Recorded data:
+ + + +

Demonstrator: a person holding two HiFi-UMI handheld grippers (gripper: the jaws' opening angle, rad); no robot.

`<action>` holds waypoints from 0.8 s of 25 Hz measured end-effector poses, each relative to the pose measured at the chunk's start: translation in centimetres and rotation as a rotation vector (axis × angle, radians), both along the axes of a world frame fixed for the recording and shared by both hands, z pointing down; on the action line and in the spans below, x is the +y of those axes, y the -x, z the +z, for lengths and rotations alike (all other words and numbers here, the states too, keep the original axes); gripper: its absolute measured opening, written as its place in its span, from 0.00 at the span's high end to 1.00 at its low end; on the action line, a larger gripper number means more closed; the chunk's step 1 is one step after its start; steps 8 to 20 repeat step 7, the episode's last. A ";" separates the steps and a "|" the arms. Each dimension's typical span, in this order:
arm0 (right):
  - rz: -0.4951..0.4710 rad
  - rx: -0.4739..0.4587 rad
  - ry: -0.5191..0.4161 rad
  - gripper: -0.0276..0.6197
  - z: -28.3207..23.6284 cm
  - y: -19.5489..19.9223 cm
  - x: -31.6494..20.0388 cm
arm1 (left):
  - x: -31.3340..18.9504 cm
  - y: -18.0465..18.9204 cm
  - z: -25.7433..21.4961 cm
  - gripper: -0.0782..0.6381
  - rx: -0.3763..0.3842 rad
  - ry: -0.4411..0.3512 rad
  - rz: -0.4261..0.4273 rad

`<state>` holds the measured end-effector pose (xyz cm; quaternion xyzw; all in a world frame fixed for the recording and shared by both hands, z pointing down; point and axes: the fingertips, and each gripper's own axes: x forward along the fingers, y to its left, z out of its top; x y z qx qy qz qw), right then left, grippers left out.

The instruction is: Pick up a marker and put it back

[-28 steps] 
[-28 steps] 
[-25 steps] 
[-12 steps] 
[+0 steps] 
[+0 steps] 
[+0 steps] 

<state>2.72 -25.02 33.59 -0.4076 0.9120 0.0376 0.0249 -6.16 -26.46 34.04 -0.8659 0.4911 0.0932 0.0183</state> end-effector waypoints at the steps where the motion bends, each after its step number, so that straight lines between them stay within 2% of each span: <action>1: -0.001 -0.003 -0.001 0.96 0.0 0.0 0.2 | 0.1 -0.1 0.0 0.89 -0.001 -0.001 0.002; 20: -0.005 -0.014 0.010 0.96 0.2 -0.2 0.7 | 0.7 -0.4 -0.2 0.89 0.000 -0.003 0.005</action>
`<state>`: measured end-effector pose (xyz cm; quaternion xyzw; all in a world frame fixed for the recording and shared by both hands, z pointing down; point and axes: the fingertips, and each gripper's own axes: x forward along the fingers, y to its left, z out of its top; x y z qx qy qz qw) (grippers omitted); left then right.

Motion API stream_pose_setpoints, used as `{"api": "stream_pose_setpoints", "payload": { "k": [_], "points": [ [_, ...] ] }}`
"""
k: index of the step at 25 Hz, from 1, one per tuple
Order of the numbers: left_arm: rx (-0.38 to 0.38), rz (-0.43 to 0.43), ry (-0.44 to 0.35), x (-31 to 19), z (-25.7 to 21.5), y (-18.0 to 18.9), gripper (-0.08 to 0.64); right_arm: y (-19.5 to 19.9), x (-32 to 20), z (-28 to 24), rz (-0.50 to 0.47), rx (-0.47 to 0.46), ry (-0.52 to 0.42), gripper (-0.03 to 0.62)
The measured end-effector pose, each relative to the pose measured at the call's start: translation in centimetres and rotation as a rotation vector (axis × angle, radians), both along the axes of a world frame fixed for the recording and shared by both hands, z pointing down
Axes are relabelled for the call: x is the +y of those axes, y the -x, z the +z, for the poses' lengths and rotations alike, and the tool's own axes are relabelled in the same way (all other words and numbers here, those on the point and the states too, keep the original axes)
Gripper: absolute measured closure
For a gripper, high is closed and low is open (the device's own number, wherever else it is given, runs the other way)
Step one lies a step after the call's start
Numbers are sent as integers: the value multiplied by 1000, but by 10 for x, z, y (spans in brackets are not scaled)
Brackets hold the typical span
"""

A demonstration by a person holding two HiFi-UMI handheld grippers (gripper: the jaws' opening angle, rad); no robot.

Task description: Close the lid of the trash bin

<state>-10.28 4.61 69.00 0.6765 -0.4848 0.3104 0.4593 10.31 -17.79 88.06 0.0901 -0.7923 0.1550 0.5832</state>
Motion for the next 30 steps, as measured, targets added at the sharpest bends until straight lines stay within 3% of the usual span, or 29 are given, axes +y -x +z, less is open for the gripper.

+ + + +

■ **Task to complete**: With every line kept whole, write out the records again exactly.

■ **Solution to the problem**:
Demonstrator: a person holding two HiFi-UMI handheld grippers (gripper: the jaws' opening angle, rad); no robot.

`<action>` holds waypoints from 0.8 s of 25 Hz measured end-effector poses, each relative to the pose measured at the chunk's start: translation in centimetres and rotation as a rotation vector (axis × angle, radians), both along the axes of a world frame fixed for the recording and shared by both hands, z pointing down; on the action line and in the spans below, x is the +y of those axes, y the -x, z the +z, for lengths and rotations alike (all other words and numbers here, the states too, keep the original axes); gripper: its absolute measured opening, written as its place in its span, from 0.00 at the span's high end to 1.00 at its low end; on the action line, a larger gripper number means more closed; the chunk's step 1 is one step after its start; steps 8 to 20 repeat step 7, the episode's last. A ";" separates the steps and a "|" the arms. Each dimension's typical span, in this order:
arm0 (right):
  - rz: -0.4951..0.4710 rad
  - rx: -0.4739..0.4587 rad
  - ry: -0.5191..0.4161 rad
  - gripper: -0.0276..0.6197
  - z: -28.3207..23.6284 cm
  - y: -19.5489..19.9223 cm
  - x: -31.6494..20.0388 cm
arm1 (left):
  - x: -31.3340..18.9504 cm
  - y: -18.0465..18.9204 cm
  - z: -25.7433..21.4961 cm
  - gripper: -0.0782..0.6381
  - rx: -0.3763..0.3842 rad
  - ry: -0.4411..0.3512 rad
  - rz: -0.4261..0.4273 rad

`<state>` holds the measured end-effector pose (xyz cm; quaternion xyzw; all in a world frame fixed for the recording and shared by both hands, z pointing down; point and axes: the fingertips, and each gripper's own axes: x forward along the fingers, y to its left, z out of its top; x y z qx qy qz qw), right then left, grippers left out.

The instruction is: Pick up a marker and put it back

[-28 steps] 
[-28 steps] 
[-25 steps] 
[-12 steps] 
[+0 steps] 
[+0 steps] 
[+0 steps] 

<state>2.72 -25.02 33.59 -0.4076 0.9120 0.0376 0.0249 -6.16 -26.46 34.04 -0.8659 0.4911 0.0932 0.0183</state> end-effector waypoints at the steps where the motion bends, each after its step number, so that straight lines between them stay within 2% of each span: <action>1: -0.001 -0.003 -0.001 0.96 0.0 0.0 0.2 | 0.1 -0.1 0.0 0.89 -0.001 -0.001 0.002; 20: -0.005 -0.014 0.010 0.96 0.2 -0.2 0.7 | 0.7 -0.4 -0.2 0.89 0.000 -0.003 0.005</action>
`<state>`: measured end-effector pose (xyz cm; quaternion xyzw; all in a world frame fixed for the recording and shared by both hands, z pointing down; point and axes: the fingertips, and each gripper's own axes: x forward along the fingers, y to its left, z out of its top; x y z qx qy qz qw) (grippers omitted); left then right.

Motion API stream_pose_setpoints, used as `{"api": "stream_pose_setpoints", "payload": { "k": [_], "points": [ [_, ...] ] }}`
"""
k: index of the step at 25 Hz, from 1, one per tuple
Order of the numbers: left_arm: rx (-0.38 to 0.38), rz (-0.43 to 0.43), ry (-0.44 to 0.35), x (-31 to 19), z (-25.7 to 21.5), y (-18.0 to 18.9), gripper (-0.08 to 0.64); right_arm: y (-19.5 to 19.9), x (-32 to 20), z (-28 to 24), rz (-0.50 to 0.47), rx (-0.47 to 0.46), ry (-0.52 to 0.42), gripper (-0.03 to 0.62)
The measured end-effector pose, each relative to the pose measured at the call's start: translation in centimetres and rotation as a rotation vector (axis × angle, radians), both along the axes of a world frame fixed for the recording and shared by both hands, z pointing down
Axes are relabelled for the call: x is the +y of those axes, y the -x, z the +z, for the poses' lengths and rotations alike, and the tool's own axes are relabelled in the same way (all other words and numbers here, those on the point and the states too, keep the original axes)
Gripper: absolute measured closure
For a gripper, high is closed and low is open (the device's own number, wherever else it is given, runs the other way)
Step one lies a step after the call's start
Numbers are sent as integers: the value multiplied by 1000, but by 10 for x, z, y (spans in brackets are not scaled)
Brackets hold the typical span
"""

A demonstration by a person holding two HiFi-UMI handheld grippers (gripper: the jaws' opening angle, rad); no robot.

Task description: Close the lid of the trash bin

<state>-10.28 4.61 69.00 0.6765 -0.4848 0.3104 0.4593 10.31 -17.79 88.06 0.0901 -0.7923 0.1550 0.5832</state>
Motion for the next 30 steps, as measured, targets added at the sharpest bends until straight lines stay within 3% of the usual span, or 29 are given, axes +y -x +z, less is open for the gripper.

The answer given above is complete.